SHP chapbooks were reviewed numerous times by Paul Zimmer in Georgia Review. Additional reviews of SHP authors have also appeared in many other literary journals such as Boston Review on-line blog post, Blackbird, Booklist, Calapooya Collage, The North American Review, Gin BenderBook/MarkHyphen Magazine, and Bellingham Review.

READINGS

In 2005, the Slapering Hol Press Advisory Committee created a literary series, which takes place at the Hudson Valley Writers Center with the mission of providing an audience for emerging poets.

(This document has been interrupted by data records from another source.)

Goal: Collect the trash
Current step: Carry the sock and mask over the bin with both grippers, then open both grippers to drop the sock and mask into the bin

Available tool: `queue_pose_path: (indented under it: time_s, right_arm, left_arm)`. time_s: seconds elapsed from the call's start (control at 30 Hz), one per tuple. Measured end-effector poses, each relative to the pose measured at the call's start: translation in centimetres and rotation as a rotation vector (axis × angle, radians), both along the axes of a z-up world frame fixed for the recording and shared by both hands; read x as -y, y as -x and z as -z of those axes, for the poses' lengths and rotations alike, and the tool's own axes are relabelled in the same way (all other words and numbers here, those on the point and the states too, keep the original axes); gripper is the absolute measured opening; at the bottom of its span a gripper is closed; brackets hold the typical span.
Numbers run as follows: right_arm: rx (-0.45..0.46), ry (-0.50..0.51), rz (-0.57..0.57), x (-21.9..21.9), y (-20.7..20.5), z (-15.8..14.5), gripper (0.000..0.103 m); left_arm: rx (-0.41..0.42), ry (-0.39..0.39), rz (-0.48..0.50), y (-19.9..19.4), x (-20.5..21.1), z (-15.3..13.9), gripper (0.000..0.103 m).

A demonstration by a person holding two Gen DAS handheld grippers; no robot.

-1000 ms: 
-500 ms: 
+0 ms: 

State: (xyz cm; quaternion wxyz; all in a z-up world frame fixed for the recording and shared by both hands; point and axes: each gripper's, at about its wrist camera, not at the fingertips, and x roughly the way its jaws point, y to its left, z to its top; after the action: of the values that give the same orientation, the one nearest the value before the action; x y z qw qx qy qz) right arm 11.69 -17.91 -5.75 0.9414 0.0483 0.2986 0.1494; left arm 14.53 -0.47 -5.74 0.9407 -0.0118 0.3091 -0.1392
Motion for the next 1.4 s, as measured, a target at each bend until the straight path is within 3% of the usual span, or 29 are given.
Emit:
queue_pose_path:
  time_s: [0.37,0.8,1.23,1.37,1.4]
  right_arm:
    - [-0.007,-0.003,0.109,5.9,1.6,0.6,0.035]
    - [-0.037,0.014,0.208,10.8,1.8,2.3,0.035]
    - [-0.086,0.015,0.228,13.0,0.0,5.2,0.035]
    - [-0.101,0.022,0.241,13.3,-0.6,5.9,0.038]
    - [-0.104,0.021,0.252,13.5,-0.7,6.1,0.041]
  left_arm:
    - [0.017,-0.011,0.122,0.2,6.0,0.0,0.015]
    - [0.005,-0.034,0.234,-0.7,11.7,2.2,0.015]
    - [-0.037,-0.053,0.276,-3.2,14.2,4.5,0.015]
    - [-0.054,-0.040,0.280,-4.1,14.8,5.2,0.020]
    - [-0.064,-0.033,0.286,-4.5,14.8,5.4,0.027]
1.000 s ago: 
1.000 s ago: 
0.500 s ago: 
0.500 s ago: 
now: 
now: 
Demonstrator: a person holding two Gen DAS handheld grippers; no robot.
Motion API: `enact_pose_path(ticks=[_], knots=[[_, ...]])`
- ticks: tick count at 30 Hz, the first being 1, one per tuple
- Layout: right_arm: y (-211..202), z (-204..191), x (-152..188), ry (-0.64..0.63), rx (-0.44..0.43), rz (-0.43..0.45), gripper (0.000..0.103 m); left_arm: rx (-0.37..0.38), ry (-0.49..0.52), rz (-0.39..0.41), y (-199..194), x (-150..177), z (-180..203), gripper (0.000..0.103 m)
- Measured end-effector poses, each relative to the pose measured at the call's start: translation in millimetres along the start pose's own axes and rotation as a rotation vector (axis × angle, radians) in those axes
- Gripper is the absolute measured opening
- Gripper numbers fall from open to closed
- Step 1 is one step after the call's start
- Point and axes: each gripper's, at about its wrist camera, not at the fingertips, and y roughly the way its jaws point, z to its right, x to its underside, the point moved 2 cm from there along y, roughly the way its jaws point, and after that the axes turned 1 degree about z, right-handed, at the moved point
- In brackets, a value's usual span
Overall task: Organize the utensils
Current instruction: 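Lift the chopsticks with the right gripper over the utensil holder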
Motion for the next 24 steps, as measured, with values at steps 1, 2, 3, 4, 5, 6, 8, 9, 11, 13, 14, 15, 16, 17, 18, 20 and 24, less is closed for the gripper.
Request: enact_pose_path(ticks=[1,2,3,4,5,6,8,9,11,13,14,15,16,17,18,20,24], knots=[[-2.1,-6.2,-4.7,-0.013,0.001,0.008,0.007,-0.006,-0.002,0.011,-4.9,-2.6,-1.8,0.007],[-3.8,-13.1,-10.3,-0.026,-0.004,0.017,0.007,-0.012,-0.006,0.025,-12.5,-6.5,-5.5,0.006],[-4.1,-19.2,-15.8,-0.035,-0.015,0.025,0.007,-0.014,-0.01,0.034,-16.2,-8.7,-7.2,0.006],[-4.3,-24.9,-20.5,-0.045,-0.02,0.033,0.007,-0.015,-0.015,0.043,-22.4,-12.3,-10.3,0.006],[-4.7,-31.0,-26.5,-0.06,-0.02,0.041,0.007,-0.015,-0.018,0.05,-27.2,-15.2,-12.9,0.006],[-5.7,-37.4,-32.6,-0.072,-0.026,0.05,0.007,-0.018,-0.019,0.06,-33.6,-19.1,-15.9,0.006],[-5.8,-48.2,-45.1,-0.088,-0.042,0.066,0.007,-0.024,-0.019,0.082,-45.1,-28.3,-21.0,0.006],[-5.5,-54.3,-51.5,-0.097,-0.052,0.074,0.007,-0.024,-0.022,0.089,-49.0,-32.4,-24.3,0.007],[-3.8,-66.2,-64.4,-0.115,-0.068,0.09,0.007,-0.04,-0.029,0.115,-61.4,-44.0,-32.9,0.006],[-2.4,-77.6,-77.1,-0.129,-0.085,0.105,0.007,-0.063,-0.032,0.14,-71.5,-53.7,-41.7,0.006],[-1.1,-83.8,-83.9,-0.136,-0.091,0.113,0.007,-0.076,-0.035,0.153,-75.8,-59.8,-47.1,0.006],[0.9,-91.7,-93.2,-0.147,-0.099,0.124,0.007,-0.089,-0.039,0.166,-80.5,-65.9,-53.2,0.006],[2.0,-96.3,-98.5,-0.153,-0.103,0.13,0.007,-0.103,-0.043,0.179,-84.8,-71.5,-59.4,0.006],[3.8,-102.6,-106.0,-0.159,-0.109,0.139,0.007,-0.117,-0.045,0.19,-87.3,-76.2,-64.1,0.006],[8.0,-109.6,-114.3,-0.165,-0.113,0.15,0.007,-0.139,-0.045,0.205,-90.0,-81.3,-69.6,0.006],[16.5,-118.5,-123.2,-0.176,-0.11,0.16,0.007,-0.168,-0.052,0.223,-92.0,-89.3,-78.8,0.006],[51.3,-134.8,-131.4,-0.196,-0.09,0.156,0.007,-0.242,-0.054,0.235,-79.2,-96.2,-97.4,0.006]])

Two annual highlights of the series are the War & Peace Reading and the Poetry MFA Spotlight, which features three regional MFA programs.

The Slapering Hol Press Advisory Committee has also organized additional poetry readings in established venues including the Bowery Poetry Club, New York; The New York City Poetry Festival, Governors Island, New York; Jewish Community Center, Tarrytown, New York; the former Cornelia Street Cafe, New York; Neuberger Museum, Purchase, New York; The View, Old Forge, New York; York Art Association, York, Maine: and New England Gallery of Art, Portland Maine, among many other places.

In 2005, the Slapering Hol Press Advisory Committee created a literary series, which takes place at the Hudson Valley Writers Center with the mission of providing an audience for emerging poets. Two annual highlights of the series are the War & Peace Reading and the Poetry MFA Spotlight, which features three regional MFA programs.

During the Covid 19 Pandemic, Slapering Hol Press and Hudson Valley Writers Center readings moved to Zoom, but the staff and co-editors are looking forward to holding hybrid Slapering Hol Press readings starting in 2022.